Obesity is one of the most significant causes of all-cause and cause-specific mortality across the globe. Body Mass Index (BMI) is a globally accepted parameter for measuring obesity in individuals. The objective of this study is to evaluate the causal relationship between body mass index and mortality

This is linear and non-linear mendelian randomization analyses based on Nord-Trøndelag Health (HUNT) Study (Norway) and UK Biobank (United Kingdom). The analysis included a total of 56,150 participants from the HUNT study and 366,385 from UK biobank. All the participants were middle to early-late aged, and the primary outcome of the analysis was all-cause and cause-specific mortality.

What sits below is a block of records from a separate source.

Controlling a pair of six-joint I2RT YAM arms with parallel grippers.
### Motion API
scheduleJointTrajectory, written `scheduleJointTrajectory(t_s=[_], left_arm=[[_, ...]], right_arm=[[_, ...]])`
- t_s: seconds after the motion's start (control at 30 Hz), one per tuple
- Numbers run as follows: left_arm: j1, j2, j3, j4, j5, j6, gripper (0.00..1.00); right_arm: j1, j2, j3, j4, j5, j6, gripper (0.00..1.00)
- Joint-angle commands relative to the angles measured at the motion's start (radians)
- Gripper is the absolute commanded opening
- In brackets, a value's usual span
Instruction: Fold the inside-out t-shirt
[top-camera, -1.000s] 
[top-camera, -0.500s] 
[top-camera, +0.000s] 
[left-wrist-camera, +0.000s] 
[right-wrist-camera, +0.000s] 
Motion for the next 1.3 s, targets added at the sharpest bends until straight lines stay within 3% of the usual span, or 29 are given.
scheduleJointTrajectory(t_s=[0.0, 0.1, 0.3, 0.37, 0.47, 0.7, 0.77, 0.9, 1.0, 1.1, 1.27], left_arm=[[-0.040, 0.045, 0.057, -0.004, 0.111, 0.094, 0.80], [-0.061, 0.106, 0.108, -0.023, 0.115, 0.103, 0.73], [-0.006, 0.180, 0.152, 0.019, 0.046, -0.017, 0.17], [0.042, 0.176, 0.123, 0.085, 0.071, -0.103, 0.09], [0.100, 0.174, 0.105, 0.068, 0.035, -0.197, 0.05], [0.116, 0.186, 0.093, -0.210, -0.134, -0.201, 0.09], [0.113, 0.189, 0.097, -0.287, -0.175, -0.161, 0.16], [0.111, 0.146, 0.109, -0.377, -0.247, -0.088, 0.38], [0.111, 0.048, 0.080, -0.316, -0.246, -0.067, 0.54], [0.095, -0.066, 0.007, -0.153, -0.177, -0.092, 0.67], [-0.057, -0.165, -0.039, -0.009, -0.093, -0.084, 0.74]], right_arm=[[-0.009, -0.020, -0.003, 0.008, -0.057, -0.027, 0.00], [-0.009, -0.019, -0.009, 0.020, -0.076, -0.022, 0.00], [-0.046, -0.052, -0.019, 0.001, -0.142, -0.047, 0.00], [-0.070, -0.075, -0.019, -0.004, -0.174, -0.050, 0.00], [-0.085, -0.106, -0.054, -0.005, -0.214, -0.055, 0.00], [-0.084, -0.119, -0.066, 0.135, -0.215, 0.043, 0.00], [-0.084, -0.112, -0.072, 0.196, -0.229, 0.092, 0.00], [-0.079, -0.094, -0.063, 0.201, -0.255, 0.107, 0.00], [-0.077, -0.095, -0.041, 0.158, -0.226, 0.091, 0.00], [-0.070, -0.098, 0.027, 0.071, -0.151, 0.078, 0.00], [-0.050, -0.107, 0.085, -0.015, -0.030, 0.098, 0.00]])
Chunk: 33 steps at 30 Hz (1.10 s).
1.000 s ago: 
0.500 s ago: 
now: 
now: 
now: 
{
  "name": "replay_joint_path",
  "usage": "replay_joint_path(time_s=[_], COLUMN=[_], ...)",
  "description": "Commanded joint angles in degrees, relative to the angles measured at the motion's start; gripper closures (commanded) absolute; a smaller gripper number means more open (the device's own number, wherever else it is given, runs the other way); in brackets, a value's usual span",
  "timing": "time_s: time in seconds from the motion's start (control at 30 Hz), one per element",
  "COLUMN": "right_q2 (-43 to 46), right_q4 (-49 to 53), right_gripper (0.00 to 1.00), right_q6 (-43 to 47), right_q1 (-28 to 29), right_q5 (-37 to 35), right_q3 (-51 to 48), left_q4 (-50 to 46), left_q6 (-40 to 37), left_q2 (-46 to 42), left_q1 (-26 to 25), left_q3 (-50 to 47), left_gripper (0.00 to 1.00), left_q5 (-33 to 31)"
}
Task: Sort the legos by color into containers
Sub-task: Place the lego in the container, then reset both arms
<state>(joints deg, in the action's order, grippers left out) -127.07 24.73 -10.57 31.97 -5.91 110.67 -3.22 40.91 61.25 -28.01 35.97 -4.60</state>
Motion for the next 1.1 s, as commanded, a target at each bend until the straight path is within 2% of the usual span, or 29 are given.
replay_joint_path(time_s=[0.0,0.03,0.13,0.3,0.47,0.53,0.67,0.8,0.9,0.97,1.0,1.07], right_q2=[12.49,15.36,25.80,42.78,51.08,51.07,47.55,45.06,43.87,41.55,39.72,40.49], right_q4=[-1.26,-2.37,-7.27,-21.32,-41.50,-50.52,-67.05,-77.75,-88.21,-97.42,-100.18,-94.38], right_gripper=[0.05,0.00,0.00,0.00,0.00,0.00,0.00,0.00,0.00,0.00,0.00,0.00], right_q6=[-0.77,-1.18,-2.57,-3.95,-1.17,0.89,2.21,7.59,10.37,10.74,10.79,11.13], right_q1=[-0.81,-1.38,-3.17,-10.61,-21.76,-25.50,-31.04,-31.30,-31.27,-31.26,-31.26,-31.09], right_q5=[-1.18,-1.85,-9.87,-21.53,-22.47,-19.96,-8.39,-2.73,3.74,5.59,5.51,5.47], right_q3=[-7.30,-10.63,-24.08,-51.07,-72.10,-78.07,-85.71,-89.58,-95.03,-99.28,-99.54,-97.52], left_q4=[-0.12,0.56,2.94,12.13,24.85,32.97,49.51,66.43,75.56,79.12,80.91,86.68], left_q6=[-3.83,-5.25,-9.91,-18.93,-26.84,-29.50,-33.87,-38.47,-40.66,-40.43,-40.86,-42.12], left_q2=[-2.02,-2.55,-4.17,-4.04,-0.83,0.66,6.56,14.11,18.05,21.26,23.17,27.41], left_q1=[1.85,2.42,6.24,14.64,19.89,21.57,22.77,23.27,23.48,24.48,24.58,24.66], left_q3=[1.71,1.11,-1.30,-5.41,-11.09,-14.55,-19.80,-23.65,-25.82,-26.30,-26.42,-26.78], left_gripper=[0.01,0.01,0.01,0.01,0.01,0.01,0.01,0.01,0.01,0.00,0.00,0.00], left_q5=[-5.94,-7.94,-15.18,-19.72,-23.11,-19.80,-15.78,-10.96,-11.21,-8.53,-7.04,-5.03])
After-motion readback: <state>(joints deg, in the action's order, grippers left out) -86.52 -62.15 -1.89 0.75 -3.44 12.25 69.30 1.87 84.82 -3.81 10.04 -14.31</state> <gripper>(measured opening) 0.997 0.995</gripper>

A total of 12,015 and 10,334 participants died during a median follow-up of 18.5 years and 7.0 years in the HUNT Study and UK Biobank, respectively. Post linear mendelian randomization, the researchers found an overall positive association between genetically predicted BMI and the risk of all-cause mortality. An increase in 1 unit of BMI was linked to a 5% increase in all-cause mortality. Non-linear mendelian randomization predicted 22-29 to be the lowest-risk BMI. In the case of underweight individuals (BMI<18.5), the higher risk of mortality was associated only in smokers.

The research concluded that the increase in BMI showed a positive association with the risk of all-cause mortality. In underweight individuals, the risk of mortality was high in smokers.